La bienal se despliega en otros tres espacios. En el de la Universitat de València puede visitarse una muestra de arte contemporáneo de Jordania. Las razones de su inclusión no son evidentes. Lo que sí resulta evidente es la extraña intemporalidad que emana de esta exposición. Por ejemplo, de las pinturas abstractas de Ammar Khammash, de los extensos paisajes fotográficos de Jan Kassay, e incluso del vídeo de Sima Zureikat, de temática enigmáticamente religiosa.
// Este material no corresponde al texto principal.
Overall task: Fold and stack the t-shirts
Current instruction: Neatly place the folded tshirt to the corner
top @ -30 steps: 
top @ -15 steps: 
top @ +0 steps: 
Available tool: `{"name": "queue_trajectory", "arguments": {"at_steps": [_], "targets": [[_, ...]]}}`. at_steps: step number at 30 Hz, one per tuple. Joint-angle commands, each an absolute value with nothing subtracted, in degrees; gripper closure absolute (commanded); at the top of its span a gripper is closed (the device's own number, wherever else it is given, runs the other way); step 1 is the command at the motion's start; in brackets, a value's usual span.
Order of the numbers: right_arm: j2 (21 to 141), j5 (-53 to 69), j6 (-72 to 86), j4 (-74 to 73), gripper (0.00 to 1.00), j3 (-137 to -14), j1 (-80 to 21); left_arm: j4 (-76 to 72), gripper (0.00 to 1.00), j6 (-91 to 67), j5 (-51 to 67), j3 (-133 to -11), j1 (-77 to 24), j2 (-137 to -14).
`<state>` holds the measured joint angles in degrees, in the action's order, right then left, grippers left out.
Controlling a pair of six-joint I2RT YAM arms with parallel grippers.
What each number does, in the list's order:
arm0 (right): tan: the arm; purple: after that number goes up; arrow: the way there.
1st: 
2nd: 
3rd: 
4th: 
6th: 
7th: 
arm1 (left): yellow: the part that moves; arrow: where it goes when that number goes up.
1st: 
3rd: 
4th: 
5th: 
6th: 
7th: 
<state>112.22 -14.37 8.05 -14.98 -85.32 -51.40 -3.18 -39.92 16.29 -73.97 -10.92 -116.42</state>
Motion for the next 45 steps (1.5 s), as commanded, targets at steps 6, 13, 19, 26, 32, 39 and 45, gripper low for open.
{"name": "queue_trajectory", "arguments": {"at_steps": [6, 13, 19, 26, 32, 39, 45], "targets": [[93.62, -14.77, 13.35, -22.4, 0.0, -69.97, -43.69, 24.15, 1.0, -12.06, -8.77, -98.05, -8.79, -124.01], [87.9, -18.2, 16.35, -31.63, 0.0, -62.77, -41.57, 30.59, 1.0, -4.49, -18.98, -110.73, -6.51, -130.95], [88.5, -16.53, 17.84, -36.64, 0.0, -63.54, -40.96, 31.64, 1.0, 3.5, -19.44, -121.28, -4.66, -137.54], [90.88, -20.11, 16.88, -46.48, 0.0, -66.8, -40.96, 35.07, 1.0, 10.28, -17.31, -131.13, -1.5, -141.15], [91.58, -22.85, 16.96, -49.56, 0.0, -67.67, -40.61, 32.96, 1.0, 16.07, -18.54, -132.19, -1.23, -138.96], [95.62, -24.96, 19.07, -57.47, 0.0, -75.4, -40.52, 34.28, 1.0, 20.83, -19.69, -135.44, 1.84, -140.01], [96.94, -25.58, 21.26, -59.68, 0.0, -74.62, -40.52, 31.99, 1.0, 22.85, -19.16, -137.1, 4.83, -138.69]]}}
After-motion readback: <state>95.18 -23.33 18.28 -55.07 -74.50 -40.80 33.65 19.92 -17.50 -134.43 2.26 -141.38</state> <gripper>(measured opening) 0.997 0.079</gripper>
El otro gran espacio es el de la Nave del Puerto de Sagunto. El edificio es uno de tantos residuos de un pasado vinculado a la industria siderúrgica. Los organizadores de la muestra subrayan el carácter imponente de este «macrocontinente cultural». Al fin y al cabo, no es para tanto. La amplia nave permite acoger bastantes cosas, dejándolas respirar bastante mejor que en el convento del Carmen. Dos son las exposiciones en Sagunto. Una de ellas, bajo el platónico título de Anamnesis, recoge obras más o menos neotecnológicas de artistas españoles más o menos emergentes. Todas son políticamente correctísimas. Entre las más curiosas se encuentran la acogedora cámara frigorífica -y búnker- de Linarejos Moreno o el trabajo de Txuspo Poyo poniendo en movimiento a los solteros de Duchamp.
En la misma Nave, y comisariada por Kevin Power y Ticio Escobar, se nos ofrece una excelente muestra de arte latinoamericano contemporáneo. Lo que domina en este marco es la denuncia política (militares, pistolas, violencia, opresión, ya se sabe), pero casi siempre entendida en unos términos bastante irónicos que denotan envidiable inteligencia. Un ejemplo: las fotografías de Stroessner manipuladas por Fredi Casco (en las que el dictador paraguayo aparece duplicado, reducido, acompañado de gentes con pinta extraterrestre), o las de Bernardo Oyarzún con su parentela (tras ser detenido por la policía y descrito como descerebrado por su aspecto negroide), o las simpáticas sábanas sucias de Juan Carlos Rodríguez. Finalmente, tanto en este espacio como en el conocido como La Gallera, en Valencia, puede verse un muy buen proyecto peruano debido a Gustavo Buntinx (Al fondo hay sitio), consistente en una muestra de su Micromuseo ambulante, en donde conviven el kitsch y el espíritu objetivo, el pop y el neobarroco, los artistas y los artesanos (los artífices en general, como bien dice Buntinx), con imágenes potentes y abigarradas, algo alucinatorias, como las de Ángel Valdez o Susana Torres, en obras en donde todo cabe.